Welcome to SDM‘s Guide to Food + Drink, a series created to help you decide on where to eat in San Diego—curated by the team at San Diego Magazine. This week: dry-aged bone marrow at Ranch 45.
I’d had dry-aged steaks. I myself am a little dry-aged. But I’d never had dry-aged marrow. Holy expletives.
Only one place in San Diego I know that’s doing it. Ranch 45 in Del Mar. if pleasure is a current life pursuit, you should probably try this.

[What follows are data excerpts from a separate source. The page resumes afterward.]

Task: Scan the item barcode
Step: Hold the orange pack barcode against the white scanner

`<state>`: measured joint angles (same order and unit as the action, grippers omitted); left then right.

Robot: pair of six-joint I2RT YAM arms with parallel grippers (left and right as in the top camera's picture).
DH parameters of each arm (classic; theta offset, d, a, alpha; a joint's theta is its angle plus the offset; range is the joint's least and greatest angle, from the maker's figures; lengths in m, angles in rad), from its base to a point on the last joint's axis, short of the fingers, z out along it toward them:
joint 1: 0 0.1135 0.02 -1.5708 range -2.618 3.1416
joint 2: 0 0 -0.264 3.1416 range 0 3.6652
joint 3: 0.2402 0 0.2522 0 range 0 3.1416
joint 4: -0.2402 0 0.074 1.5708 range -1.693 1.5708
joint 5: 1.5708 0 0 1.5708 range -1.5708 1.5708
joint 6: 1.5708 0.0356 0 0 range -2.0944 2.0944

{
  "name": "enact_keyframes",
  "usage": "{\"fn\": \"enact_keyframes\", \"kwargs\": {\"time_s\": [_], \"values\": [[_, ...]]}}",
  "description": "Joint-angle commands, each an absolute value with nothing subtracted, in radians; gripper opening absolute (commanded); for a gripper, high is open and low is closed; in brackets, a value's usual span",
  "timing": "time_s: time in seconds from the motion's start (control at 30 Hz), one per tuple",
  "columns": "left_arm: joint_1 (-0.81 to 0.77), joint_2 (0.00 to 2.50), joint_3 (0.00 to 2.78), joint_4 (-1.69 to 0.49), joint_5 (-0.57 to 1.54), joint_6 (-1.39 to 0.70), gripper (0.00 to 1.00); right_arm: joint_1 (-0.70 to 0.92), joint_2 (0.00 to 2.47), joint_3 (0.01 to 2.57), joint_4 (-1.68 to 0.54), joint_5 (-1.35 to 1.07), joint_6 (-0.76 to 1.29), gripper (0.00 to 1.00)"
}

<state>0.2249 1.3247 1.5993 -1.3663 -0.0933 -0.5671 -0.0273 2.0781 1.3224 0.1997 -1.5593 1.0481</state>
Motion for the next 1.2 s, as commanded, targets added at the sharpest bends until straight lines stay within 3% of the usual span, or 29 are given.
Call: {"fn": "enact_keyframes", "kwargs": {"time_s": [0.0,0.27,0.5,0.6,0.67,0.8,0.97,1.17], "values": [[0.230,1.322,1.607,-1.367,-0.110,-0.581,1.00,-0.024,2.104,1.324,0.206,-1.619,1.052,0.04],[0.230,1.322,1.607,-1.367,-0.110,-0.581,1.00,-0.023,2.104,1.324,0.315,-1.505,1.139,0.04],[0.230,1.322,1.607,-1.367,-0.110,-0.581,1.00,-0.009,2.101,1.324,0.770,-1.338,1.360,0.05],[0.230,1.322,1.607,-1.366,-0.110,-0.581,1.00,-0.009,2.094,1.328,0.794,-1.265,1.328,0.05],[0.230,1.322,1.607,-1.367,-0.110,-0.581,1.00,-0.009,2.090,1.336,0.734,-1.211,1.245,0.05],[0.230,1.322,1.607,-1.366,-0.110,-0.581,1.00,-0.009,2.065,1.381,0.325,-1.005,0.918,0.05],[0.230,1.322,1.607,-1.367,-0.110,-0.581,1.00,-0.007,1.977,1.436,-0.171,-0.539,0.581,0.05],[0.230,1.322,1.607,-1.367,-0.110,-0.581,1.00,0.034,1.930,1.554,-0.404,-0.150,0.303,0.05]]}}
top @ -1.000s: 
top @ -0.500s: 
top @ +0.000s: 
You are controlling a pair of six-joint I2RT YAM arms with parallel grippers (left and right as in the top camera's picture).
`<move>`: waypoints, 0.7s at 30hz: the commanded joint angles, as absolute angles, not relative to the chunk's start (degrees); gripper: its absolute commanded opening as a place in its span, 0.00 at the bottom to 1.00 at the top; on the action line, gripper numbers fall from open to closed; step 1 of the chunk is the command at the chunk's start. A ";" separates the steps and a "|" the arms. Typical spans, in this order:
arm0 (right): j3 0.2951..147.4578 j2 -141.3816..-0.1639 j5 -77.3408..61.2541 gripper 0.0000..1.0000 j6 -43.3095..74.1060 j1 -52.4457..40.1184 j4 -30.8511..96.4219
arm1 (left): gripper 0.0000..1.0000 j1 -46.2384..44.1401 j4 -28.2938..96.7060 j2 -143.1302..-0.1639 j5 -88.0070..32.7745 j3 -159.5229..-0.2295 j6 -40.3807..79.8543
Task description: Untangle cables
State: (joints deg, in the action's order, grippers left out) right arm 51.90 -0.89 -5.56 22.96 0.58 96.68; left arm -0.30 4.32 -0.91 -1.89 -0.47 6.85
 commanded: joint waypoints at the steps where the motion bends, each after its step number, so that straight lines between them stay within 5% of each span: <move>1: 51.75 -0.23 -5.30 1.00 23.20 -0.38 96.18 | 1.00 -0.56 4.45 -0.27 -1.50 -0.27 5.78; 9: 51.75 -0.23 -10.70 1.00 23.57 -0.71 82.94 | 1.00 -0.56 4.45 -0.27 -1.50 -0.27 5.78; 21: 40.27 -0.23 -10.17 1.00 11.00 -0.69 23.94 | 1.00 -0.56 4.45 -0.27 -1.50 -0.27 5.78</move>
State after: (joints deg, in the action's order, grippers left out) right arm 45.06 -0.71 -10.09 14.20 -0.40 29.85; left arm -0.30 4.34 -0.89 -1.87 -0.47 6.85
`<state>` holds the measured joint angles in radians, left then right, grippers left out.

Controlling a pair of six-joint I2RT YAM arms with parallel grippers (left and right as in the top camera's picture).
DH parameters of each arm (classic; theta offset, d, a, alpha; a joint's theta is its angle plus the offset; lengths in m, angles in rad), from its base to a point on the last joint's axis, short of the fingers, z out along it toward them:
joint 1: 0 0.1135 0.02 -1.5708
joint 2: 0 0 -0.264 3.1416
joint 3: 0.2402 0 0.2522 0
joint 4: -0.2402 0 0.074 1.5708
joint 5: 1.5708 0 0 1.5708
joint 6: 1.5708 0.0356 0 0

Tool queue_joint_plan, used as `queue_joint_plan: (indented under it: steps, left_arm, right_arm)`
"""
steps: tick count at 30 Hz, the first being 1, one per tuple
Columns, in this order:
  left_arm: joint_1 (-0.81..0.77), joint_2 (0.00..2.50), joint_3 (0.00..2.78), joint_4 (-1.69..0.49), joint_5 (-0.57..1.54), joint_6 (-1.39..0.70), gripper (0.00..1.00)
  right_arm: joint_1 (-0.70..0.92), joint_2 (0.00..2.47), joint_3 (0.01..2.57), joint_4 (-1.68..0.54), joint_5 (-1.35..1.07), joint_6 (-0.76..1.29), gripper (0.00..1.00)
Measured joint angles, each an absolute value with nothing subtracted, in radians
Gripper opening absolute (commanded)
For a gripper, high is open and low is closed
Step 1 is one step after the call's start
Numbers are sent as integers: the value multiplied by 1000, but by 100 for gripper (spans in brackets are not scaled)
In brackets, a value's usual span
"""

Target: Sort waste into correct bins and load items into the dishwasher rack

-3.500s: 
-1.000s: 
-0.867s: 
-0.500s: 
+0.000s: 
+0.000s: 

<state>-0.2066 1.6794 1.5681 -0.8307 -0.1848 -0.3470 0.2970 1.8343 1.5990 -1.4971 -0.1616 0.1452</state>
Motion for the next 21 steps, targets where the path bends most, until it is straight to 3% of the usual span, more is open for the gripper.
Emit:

Regular roasted bone marrow is meat butter. It’s what’s thickened and flavored soups through history. Became trendy in recent years, probably because it’s fatty and rich and fairly delicious, but also because it looks like Game of Thrones, and naturalists will tell you it cures all sorts of ailments including bad taste in men.
“I always thought bone marrow was kind of dumb,” says co-founder Pam Schwartz. “But we decided to throw it in the dry-ager for 15 days and see what happened. Holy sh**.”
By dry-aging, you’re removing moisture. Same concept as how reducing a soup (simmering off liquid) makes it more intense, richer. Dry-aging makes an already pretty good thing like marrow (I wholly disagree with Pam) incredibly delicious. Spread a little on a steak, moan, black out a little.
Pam is a restaurant lifer who learned to cook at CIA Hyde Park, cooked at the Beard House, served as GM of Pamplemousse for about a decade, was the cooking instructor at Sur La Table. During the pandemic her husband Aron had been furloughed from his job as an exec chef of one of San Diego’s biggest hotels. There, he’d earned a name as one of the biggest supporters of local food and farms.
So she pulled him in. The concept—butcher shop, restaurant, general store for food and wine people—is using the whole animal, tip to tail. They make soap out of the beef tallow. They use it to bake brownies. Candles. The way it was always supposed to be.